PROBLEM DETAILS: Filter the entries below, keeping only lines with "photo".
*** Opening of SUPPLIED DATA ***
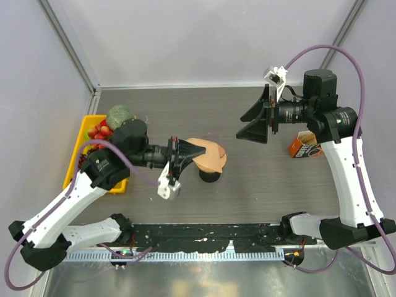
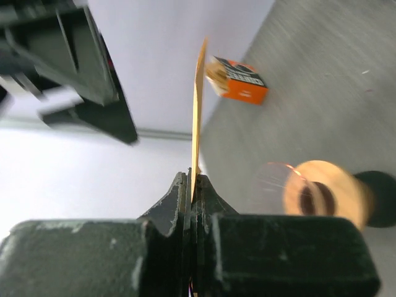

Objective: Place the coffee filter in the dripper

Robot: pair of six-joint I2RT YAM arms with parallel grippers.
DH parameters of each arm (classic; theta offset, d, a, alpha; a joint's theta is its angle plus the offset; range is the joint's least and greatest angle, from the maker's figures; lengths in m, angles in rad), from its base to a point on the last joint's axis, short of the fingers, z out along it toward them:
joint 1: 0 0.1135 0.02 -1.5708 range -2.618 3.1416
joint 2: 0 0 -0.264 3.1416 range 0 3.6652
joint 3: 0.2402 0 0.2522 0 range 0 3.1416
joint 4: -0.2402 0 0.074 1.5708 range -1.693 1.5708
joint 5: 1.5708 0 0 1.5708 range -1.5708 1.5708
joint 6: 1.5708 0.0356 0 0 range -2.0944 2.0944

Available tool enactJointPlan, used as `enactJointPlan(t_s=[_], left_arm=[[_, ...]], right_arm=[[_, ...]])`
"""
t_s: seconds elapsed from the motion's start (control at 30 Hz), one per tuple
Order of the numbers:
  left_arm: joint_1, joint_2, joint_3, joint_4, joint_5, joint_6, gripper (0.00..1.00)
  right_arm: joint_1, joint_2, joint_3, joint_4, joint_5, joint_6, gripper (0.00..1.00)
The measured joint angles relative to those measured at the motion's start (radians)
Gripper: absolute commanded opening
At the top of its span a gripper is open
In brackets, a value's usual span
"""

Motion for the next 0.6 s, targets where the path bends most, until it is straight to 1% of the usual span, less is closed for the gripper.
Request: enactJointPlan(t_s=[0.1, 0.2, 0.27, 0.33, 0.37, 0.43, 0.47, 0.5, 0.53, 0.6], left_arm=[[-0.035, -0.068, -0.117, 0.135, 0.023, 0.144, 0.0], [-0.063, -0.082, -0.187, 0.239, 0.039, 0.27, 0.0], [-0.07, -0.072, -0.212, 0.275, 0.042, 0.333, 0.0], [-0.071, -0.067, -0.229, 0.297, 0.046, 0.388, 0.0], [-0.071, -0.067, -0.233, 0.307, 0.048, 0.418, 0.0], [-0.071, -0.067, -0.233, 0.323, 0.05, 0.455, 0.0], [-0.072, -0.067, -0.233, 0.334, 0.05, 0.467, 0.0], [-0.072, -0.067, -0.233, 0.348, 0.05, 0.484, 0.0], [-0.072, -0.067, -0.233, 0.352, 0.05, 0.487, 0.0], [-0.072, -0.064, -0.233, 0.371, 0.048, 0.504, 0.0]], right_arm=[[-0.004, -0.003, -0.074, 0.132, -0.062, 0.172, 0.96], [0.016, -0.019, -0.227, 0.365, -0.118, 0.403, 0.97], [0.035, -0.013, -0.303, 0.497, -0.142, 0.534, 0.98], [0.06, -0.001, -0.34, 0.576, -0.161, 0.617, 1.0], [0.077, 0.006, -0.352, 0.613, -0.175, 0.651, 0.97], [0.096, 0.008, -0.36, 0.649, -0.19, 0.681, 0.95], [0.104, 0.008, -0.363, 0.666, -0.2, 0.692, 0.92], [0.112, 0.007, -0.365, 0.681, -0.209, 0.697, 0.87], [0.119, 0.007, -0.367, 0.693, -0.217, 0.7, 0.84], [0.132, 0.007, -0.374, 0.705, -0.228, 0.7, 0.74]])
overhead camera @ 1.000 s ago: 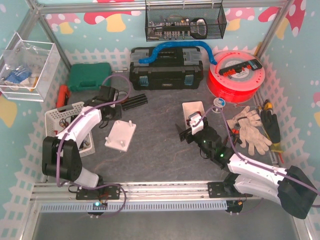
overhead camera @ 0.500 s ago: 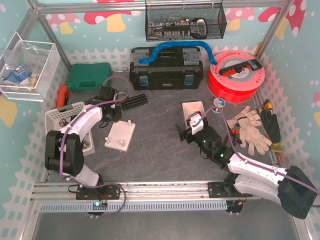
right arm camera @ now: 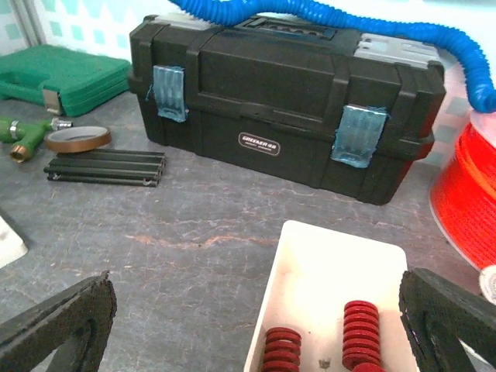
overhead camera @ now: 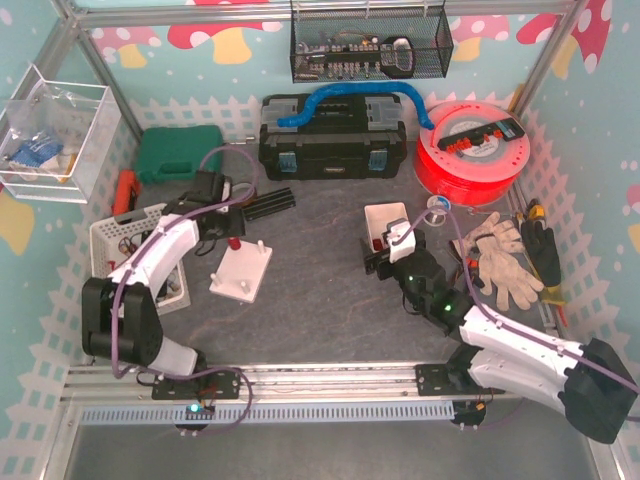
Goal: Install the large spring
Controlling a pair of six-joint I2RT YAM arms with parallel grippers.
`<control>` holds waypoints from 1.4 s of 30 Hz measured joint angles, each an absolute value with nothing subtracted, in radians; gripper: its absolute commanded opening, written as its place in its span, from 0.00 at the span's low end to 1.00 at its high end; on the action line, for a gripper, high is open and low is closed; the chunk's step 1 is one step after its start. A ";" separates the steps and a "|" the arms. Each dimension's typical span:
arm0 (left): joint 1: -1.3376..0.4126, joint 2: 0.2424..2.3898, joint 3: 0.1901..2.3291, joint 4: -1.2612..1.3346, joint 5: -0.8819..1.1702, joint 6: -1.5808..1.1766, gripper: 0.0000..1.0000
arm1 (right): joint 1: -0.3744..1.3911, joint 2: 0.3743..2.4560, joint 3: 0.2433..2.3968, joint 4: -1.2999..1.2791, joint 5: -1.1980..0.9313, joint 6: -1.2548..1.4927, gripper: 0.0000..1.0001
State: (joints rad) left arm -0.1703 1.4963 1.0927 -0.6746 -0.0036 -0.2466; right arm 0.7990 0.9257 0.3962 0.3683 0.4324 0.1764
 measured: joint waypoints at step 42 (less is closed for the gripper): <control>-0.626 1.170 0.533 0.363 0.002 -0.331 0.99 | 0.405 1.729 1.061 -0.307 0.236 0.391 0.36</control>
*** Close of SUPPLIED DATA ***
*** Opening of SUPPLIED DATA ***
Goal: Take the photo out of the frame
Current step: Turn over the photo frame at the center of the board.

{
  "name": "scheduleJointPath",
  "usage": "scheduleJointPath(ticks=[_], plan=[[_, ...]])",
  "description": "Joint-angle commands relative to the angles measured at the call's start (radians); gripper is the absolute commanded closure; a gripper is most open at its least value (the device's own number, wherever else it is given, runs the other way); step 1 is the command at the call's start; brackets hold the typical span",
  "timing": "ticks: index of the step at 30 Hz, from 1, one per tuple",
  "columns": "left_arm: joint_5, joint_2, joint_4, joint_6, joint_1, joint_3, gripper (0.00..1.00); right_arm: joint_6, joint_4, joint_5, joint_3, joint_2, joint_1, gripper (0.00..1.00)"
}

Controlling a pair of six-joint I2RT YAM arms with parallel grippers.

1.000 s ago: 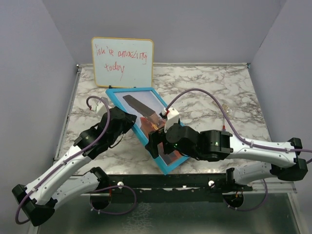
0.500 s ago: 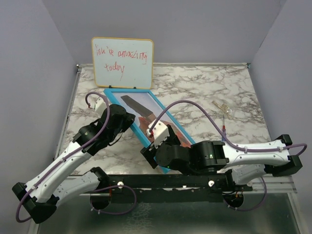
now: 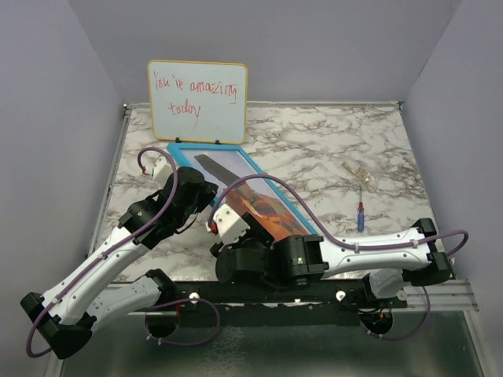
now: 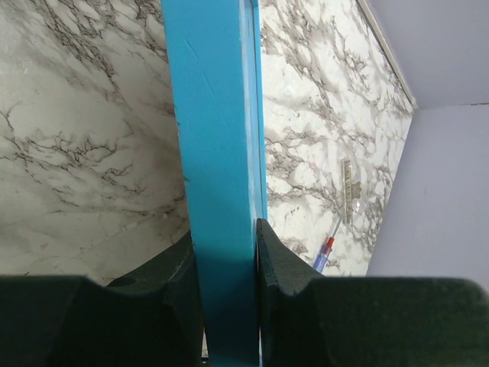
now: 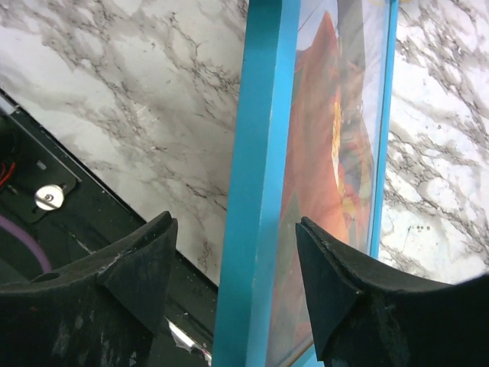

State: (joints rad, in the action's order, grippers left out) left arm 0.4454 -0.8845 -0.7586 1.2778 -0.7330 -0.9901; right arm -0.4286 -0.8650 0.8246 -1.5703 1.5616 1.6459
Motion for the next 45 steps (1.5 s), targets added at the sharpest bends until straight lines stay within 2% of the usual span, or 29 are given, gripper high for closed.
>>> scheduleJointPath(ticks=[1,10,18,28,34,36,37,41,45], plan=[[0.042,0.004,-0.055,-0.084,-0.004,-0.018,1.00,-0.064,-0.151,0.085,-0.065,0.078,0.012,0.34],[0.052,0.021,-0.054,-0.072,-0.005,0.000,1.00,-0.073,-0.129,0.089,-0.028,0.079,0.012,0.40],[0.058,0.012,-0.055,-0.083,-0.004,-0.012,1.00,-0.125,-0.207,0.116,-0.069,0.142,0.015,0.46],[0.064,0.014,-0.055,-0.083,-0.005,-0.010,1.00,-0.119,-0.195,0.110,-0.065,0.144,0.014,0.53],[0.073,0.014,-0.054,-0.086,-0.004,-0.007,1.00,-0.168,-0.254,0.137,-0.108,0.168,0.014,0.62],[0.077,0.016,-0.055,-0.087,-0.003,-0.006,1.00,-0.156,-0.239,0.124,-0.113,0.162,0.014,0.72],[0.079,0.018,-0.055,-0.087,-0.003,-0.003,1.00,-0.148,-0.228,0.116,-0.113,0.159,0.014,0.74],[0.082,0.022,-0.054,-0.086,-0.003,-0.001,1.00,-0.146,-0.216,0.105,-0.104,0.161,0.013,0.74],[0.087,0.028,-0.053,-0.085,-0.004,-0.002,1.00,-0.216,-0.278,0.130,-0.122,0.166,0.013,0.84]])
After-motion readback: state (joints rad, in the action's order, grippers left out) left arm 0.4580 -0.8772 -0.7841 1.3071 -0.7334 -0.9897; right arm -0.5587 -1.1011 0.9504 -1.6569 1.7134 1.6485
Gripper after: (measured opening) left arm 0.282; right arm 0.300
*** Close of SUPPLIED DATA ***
ANSWER FOR THE TASK:
Goal: Take the photo out of the frame
Current step: Turn over the photo frame at the center of the board.

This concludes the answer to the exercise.